Showing posts with label Ahmed Badreldin. Show all posts
Showing posts with label Ahmed Badreldin. Show all posts

Saturday 13 October 2018

How to Mitigate Against PE GP “Sharp Practice”

Fait ou fiction?

Ahmed Badreldin, Former Head of MENA for The Abraaj Group, has written an interesting article on the above topic for Private Equity International.  
He emphasizes enhanced controls over the GP by LPs and proper due diligence.  
A lot of good common sense suggestions. 
Some quotes that particularly resonated with AA:  
  1. “A key element of diligence is maintaining skepticism until the very end.”  
  2. “Furthermore, funds shouldn’t have large positive cash balances and alarms should go off if there are drawdown requests from funds that already have large cash balances.“ 
What I found particularly interesting was his focus on a three specific examples of GP “sharp practices”.   
Do you wonder if he witnessed these “sharp practices” first-hand during his career at one of his previous employers? Or is he just applying his theoretical knowledge to identify key risks?  
AA has his own opinion, but what’s yours? 
In his own words:

“A recent case involved a fund that had externalized fund administration, but where drawdowns were made despite the fund having large cash balances.  Monies ultimately went to a bidco SPV where the bank accounts and the SPV were controlled by the GP without external oversight by independent directors or fund administration (despite the actual fund having fully externalized its fund administration).”
“Funds should not have large cash balances for multiple quarters, especially given the risk of fund bank account balances with “quarter end window dressing”, where the cash balances of the fund can be temporarily shored up from external funding sources, which can be difficult to detect, resulting in reported cash in the GP reports not actually existing for the reporting period.”  
He also focused in on valuation of portfolio companies.  Suggesting that these be audited by independent third parties with perhaps the inclusion “simple” metrics such as EV/EBITDA versus comparables as a way of providing a check on the GP's valuation.  

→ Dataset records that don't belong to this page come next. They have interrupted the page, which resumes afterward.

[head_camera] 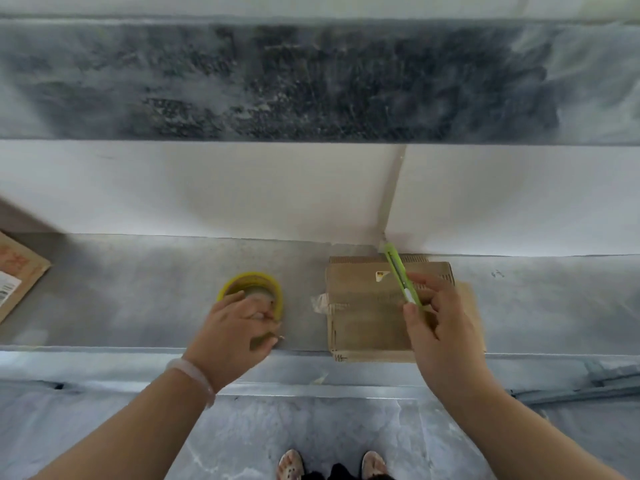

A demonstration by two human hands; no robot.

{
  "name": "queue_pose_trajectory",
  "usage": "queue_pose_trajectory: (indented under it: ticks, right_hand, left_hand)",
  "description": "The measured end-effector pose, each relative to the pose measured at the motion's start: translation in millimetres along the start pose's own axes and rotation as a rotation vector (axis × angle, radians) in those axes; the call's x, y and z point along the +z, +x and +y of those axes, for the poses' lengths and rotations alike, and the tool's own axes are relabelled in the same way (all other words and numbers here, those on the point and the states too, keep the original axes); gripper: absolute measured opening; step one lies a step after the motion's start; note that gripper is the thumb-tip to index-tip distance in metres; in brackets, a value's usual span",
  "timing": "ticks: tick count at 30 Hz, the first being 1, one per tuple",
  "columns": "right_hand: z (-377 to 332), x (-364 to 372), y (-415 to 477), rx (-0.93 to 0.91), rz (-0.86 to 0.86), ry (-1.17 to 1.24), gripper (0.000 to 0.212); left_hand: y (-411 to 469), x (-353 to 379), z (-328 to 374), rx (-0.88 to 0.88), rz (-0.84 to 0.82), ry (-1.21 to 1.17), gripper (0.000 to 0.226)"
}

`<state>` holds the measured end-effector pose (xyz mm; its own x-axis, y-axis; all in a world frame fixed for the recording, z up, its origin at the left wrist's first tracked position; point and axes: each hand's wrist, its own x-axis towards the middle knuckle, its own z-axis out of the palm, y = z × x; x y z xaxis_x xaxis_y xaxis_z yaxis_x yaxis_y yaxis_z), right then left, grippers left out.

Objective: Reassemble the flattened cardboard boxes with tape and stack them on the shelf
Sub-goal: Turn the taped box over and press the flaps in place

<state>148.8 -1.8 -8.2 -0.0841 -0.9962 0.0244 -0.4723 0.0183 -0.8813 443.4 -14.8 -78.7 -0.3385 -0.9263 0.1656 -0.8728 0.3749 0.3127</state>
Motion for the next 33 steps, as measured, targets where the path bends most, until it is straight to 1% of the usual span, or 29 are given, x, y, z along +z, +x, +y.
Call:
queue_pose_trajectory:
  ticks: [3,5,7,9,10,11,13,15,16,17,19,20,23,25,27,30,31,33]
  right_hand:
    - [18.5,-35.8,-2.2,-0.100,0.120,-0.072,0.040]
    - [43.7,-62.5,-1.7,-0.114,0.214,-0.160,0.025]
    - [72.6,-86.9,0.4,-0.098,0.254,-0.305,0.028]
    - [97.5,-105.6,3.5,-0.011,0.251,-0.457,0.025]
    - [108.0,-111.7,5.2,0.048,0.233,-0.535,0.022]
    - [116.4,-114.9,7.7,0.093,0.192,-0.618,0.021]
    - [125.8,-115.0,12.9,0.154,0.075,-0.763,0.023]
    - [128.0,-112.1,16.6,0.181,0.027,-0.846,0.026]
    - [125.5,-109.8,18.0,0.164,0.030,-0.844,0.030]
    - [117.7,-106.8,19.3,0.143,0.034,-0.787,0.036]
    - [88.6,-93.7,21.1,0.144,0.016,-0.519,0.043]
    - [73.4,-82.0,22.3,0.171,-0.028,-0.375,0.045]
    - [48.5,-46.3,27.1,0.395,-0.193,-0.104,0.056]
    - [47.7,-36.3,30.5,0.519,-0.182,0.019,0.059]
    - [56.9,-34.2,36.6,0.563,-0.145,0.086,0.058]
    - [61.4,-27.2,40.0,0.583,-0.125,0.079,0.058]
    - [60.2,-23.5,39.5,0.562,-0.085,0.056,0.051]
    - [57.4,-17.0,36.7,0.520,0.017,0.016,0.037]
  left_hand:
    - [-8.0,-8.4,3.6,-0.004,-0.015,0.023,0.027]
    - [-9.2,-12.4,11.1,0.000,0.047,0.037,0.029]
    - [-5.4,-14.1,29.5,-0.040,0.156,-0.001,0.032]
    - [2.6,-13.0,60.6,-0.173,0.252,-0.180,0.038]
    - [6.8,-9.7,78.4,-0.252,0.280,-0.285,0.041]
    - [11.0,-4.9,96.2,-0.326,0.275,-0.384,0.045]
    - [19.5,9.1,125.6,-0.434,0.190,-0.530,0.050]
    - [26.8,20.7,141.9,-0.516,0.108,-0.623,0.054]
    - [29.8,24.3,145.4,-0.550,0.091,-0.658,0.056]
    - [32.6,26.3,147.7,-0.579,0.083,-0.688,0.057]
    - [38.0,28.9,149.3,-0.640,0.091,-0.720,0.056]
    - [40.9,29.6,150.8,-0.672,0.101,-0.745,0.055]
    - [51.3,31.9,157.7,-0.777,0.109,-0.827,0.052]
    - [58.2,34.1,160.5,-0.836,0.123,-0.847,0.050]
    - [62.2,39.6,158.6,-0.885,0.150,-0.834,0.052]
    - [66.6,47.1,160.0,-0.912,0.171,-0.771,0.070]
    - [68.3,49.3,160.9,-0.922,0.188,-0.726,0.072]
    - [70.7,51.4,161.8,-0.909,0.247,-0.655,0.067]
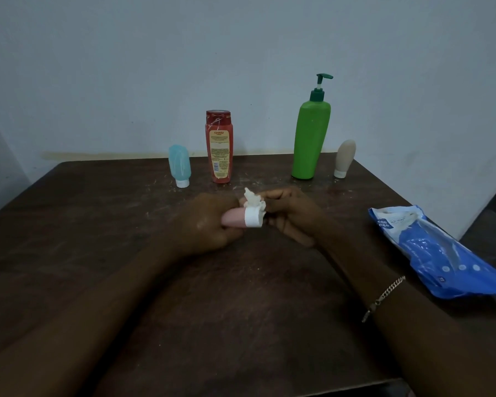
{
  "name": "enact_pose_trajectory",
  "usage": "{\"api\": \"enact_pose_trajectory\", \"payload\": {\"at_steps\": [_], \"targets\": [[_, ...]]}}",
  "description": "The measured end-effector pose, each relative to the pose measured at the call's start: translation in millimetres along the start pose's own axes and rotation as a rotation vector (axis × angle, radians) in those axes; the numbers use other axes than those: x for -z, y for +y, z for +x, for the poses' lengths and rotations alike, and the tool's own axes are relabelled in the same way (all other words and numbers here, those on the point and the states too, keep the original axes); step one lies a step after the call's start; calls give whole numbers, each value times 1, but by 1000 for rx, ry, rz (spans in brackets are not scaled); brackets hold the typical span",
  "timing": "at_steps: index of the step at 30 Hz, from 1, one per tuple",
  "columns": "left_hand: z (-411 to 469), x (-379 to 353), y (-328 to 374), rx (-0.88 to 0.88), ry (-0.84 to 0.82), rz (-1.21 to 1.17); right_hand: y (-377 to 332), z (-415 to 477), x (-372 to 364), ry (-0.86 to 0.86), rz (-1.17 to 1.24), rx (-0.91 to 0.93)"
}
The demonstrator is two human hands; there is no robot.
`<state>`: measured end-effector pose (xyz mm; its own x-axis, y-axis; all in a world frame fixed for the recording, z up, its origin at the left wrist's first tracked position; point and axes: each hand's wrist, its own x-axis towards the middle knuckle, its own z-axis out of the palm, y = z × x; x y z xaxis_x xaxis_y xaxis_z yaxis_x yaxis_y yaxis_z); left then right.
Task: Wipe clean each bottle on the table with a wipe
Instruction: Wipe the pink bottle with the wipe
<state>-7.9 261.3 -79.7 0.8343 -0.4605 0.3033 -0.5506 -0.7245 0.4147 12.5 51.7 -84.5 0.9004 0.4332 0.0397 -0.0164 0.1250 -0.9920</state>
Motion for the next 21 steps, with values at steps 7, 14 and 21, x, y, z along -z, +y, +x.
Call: {"api": "enact_pose_trajectory", "payload": {"at_steps": [7, 14, 21], "targets": [[3, -14, 5, 324, 166, -391, 6, 5, -10, 65, 128, 68], [10, -18, 1, 523, 264, -496, 4, -4, -30, 132, -71, 182], [10, -8, -7, 646, 116, -616, -1, -6, -38, 408, -938, 745]]}}
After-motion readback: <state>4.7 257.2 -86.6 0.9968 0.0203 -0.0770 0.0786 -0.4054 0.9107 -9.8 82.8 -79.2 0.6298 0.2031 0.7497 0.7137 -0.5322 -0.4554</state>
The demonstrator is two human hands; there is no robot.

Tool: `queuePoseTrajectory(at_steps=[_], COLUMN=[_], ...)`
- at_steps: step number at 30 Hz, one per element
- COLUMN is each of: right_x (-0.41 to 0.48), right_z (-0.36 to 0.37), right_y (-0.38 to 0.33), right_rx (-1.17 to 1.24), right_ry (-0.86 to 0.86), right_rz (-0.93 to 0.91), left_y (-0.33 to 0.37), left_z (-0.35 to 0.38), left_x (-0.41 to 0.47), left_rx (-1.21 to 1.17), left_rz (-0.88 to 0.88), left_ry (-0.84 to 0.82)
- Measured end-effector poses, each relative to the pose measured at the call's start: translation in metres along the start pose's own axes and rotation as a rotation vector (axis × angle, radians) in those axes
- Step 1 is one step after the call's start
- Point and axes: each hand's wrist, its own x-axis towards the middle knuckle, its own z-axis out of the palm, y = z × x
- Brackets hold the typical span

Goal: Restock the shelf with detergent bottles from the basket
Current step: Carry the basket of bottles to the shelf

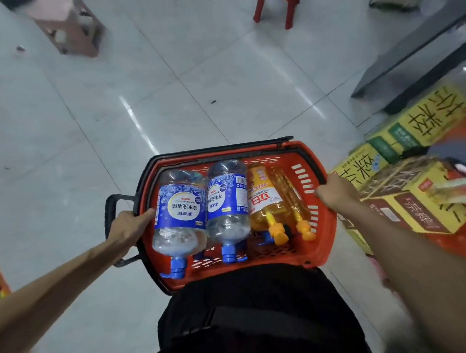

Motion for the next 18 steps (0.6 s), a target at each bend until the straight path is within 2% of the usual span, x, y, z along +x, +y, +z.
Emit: queuePoseTrajectory(at_steps=[11, 18], right_x=[0.205, 0.307], right_z=[-0.107, -0.145], right_y=[-0.171, -0.285], right_rx=[-0.073, -0.094], right_ry=[-0.138, -0.115], right_rz=[-0.147, -0.197], left_y=[0.162, 0.240], left_z=[-0.063, -0.119], left_x=[0.113, 0.198], left_rx=[-0.017, -0.113], left_rz=[-0.178, -0.171], left_ry=[0.104, 0.101])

AA would note that selection of “comparables” can allow the GP a great deal of discretion to achieve a desired result.  And there is always the possibility of manipulation.  

Bahrain International Bank valued its investment in Burger King franchises it owned in the Carolinas using a multiple based on an unconsummated offer to buy the Burger King company. Note that is comparing the value of a franchise (part of the chain) to the main company (ex the franchised outlets).  

That’s not to say the DCF produces a more accurate result.  Small changes to assumptions (discount rate, growth rate) can result in big changes to valuation.  

As he notes, valuation is an art not a science.  When the intended result is known, the artist can employ all of his talents to achieve that result.  Or just enough.  One hopes though that the arts employed are not the "black" arts.